Running Away

I packed my stuff up like a new-age Tom Sawyer and headed for the door.

Guest Contributor / 9.14.21

This article is by Alexander Sosler, Assistant Professor of Bible and Ministry at Montreat College:

When I was a child, maybe 8 or 9 years old, I ran away from home. I packed my stuff up like a new-age Tom Sawyer and headed for the door. I lived on a cul-de-sac in a rural Ohio town. A handful of crab apple trees lined the corner of the street. I walked the 50 yards or so to those trees and sat down to make my new home. Like Jonah underneath the tree God had grew, I complained. I was done with the injustice of my parent’s house. I wasn’t going back. Surely, this act of defiance would wake them up to the reality I saw. It seemed like hours, days even, that I was gone—my limitless, newfound freedom, away from rules and regulations, free to roam the world as I saw fit.

But like Jonah, it grew hot. I got hungry. I needed a snack. I lasted about 10 minutes. I grabbed my bindle and headed home.

The book of Romans tells me that nothing can separate me from the love of God in Christ Jesus. I’m not sure that’s true. Maybe persecution or trials can’t. I know angels or demons are under God’s command. Perhaps even famine or nakedness are useless to separate me from God. But I like to think that I can separate myself. I have will and desire and choice. God can’t control me. I’ll run away.

And when or if I come home, I know there’s judgement to face. There are consequences. The time has come. As I approach the porch from my time away, I imagine the disappointment in my mom’s face—who has surely seen me the entire time. The jury stands in judgement ready with a verdict. There are limits to the goodness of parental love. There are bounds on the bounty of grace.

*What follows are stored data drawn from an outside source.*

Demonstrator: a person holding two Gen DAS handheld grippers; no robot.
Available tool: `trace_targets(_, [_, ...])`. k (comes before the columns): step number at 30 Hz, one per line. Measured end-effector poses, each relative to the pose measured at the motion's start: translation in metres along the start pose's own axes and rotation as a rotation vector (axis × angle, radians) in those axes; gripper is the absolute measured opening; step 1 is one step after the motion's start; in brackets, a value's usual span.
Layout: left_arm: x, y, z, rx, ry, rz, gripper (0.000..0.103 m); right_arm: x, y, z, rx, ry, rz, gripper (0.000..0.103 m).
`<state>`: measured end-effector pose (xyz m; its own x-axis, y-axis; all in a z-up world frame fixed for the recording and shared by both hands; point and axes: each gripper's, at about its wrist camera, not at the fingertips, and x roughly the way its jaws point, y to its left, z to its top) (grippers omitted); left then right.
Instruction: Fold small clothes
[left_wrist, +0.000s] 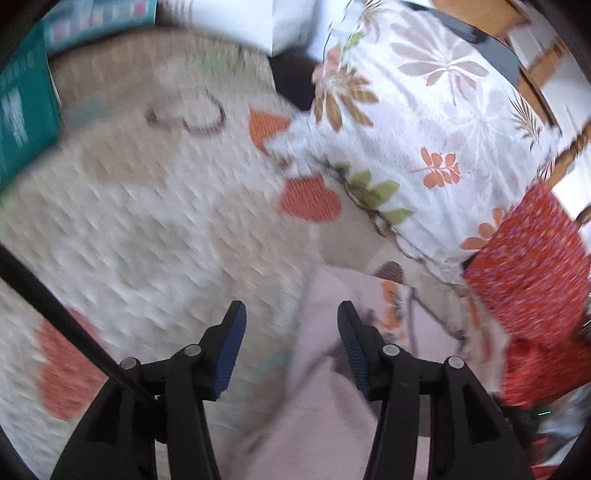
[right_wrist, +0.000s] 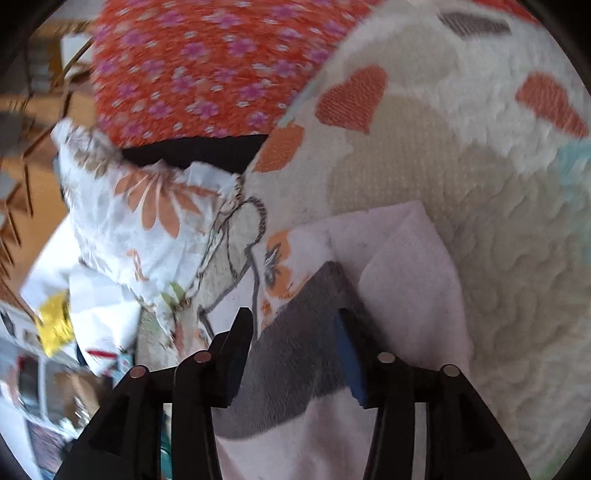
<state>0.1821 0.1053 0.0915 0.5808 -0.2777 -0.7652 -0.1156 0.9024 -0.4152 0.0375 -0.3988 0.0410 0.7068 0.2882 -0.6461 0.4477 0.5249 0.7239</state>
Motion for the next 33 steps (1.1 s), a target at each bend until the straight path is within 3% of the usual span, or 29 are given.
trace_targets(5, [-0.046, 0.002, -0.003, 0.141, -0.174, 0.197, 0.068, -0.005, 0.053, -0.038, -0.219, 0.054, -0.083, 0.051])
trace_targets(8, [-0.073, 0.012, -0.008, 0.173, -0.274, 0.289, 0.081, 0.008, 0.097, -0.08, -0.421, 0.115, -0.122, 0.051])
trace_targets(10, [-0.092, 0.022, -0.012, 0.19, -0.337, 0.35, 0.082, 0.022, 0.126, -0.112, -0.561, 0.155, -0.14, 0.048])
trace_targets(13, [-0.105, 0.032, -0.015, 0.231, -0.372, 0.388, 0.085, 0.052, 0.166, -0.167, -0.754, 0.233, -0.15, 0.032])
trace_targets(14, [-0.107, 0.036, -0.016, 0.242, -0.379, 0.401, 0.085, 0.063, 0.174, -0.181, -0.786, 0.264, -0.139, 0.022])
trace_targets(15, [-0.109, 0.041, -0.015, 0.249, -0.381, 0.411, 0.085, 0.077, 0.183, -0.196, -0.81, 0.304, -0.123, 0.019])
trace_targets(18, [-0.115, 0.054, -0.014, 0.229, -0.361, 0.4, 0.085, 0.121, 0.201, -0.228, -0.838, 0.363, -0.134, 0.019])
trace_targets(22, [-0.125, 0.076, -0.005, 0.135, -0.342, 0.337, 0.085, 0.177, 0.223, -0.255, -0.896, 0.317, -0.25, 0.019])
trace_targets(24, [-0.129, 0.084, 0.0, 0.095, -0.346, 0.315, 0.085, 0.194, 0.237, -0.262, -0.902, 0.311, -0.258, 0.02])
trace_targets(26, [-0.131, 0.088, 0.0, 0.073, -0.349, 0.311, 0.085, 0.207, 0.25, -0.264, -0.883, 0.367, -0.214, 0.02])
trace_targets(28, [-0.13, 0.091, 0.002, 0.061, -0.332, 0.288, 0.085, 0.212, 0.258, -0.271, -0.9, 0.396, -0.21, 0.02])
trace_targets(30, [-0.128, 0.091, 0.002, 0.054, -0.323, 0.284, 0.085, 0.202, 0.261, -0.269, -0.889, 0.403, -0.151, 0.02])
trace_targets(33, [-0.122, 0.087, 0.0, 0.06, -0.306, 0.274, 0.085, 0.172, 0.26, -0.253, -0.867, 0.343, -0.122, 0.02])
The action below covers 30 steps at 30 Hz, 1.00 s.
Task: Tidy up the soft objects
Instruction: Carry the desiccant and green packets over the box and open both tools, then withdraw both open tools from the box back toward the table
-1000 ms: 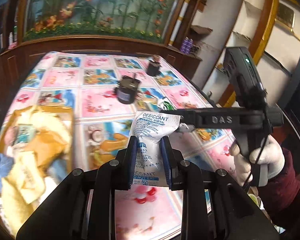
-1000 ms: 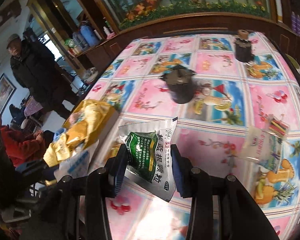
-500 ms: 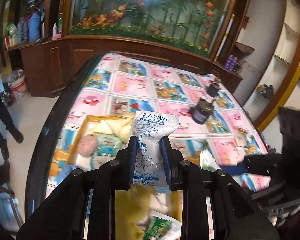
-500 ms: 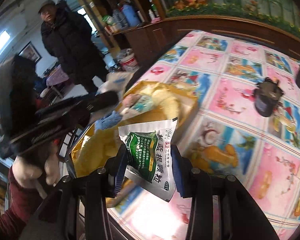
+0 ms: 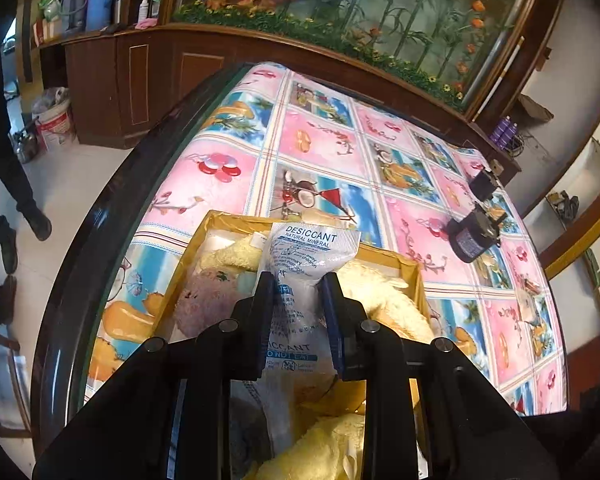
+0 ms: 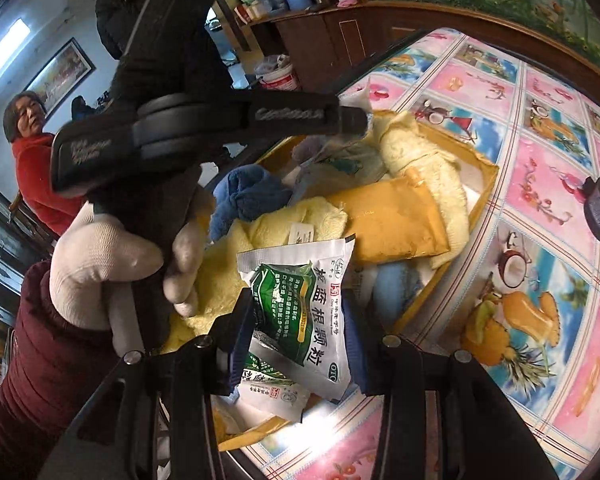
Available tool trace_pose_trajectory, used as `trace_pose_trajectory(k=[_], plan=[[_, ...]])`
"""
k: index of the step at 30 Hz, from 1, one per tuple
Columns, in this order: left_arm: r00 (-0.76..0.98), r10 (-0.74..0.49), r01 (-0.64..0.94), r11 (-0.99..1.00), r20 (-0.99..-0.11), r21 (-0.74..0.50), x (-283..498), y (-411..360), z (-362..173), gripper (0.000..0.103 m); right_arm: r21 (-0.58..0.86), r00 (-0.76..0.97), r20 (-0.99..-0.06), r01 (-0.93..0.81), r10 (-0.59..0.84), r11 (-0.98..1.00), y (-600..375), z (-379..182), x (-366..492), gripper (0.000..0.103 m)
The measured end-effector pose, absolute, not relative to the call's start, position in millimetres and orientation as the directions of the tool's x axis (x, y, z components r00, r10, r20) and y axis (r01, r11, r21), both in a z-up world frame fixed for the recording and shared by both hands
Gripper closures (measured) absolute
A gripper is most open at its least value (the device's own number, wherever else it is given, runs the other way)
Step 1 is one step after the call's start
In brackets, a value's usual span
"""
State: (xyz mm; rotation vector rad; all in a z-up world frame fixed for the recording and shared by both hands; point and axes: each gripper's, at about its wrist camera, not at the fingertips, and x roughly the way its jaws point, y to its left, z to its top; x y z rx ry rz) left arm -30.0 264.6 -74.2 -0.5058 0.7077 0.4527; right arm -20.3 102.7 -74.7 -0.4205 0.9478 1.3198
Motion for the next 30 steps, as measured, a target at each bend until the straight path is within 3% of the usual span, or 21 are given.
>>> trace_pose_trajectory(k=[7,11,16,22,26,30], plan=[[0.623,0.299,-0.607,0.767,-0.723,-0.207,-23.2,264.2,-74.7,0.079,0.214,-0.014,-0.790,-0.943,0.613,0.256,111.0,-85.7,-28.2,0.062],[0.587,0.351,-0.629,0.765,-0.730,-0.138,-19.1,256.7,-74.8,0.070,0.198,0.001,-0.793,-0.946,0.609,0.259,112.0,-91.3,-32.4,0.062],[0.555,0.442,-0.673,0.737,-0.705,-0.067,-21.6,249.1,-68.1,0.068,0.139,0.045,-0.785,-0.959,0.618,0.246,110.5,-93.0,-42.4,0.058],[0.540,0.569,-0.728,0.685,-0.620,-0.005,-40.1,233.8,-46.9,0.068,0.103,0.082,-0.733,-0.968,0.675,0.229,98.4,-82.2,-55.1,0.046],[0.541,0.642,-0.764,0.645,-0.544,0.002,-59.5,219.8,-27.6,0.049,0.119,0.082,-0.702,-0.966,0.708,0.230,91.1,-73.2,-53.1,0.043],[0.539,0.703,-0.787,0.617,-0.464,0.021,-77.5,201.8,-8.6,0.046,0.131,0.085,-0.671,-0.964,0.736,0.231,77.2,-63.4,-58.6,0.043]])
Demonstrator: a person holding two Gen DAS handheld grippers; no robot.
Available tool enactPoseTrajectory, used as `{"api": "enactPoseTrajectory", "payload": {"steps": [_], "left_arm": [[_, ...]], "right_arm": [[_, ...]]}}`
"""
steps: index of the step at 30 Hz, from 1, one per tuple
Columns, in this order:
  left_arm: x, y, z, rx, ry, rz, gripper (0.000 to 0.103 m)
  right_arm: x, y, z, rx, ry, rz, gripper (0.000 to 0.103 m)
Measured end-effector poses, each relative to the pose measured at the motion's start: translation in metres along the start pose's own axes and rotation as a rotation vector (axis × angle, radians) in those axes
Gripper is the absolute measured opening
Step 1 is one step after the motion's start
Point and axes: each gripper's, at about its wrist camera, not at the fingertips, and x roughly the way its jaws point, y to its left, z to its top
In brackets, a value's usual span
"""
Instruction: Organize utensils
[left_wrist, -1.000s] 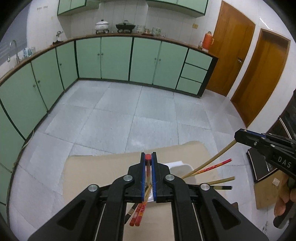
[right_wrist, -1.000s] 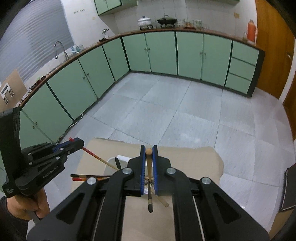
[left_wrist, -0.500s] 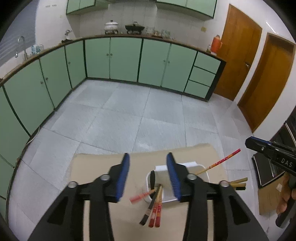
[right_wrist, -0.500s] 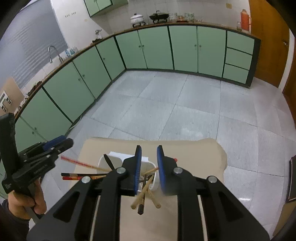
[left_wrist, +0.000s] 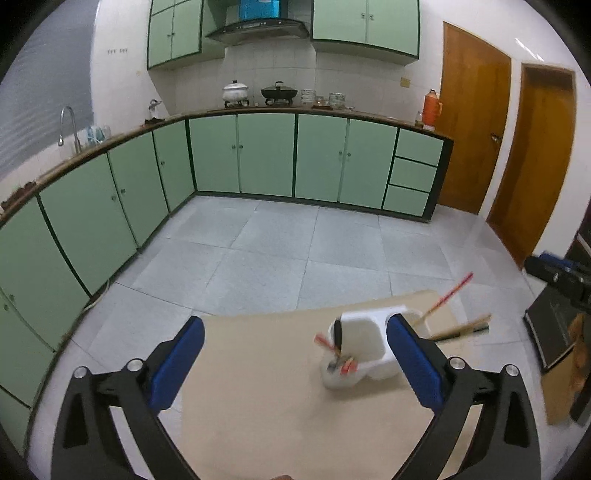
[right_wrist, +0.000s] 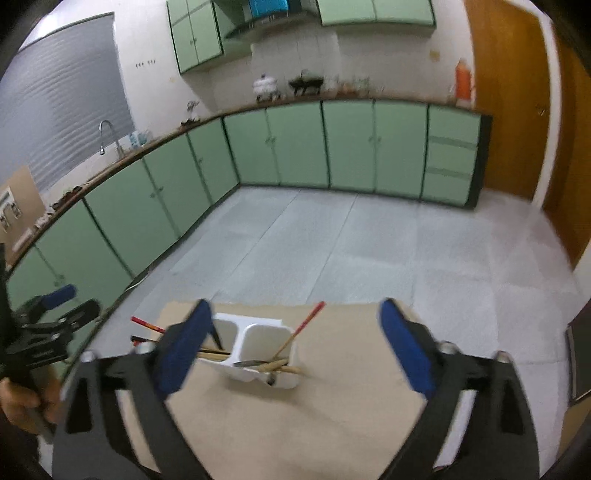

But I also imagine my mom looking at me from the porch like God looks on me when I try to outrun the love of God. Something between, “That’s cute” and “You dummy” — but always with a welcome home.

The poet Sir Walter Raleigh wrestled with guilt and judgement — feeling like I felt: in a jury awaiting the verdict after exhausting the goodness of God. Here’s what he wrote:

For there Christ is the King’s attorney,
Who pleads for all without degrees,
And he hath angels, but no fees.
And when the grand twelve-million jury
Of our sins, with direful fury,
‘Gainst our souls black verdicts give,
Christ pleads his death, and then we live.

Even when the twelve-million jury of our sins brings charges — the wages of sin is death — and we see our souls as the very stain they are — corrupt with sin — the verdict comes out with Christ’s death: Innocent. Forgiven. Clean. Righteous. This is the power that nothing separates us from. Christ is the attorney here, defending us with his death that paid for our sins. So, if he’s the one who has the authority to bring charges, and he’s dealt with those charges, then I ask again: who can separate me from the love of God? Satanic condemnation means nothing in God’s court. My outward circumstance? Tribulation? Persecution? Myself?

Listen, you may be running. You might think you’re condemned — like God is waiting to snuff you out. You may even think you’ve done everything in your power to separate yourself from God.

But there’s good news: You’re not stronger than God. No power or principality or angel or demon is. Nothing present or things to come can. Not even death itself. God’s grip on us is far stronger than any strength we have. I run. But Jesus is faster.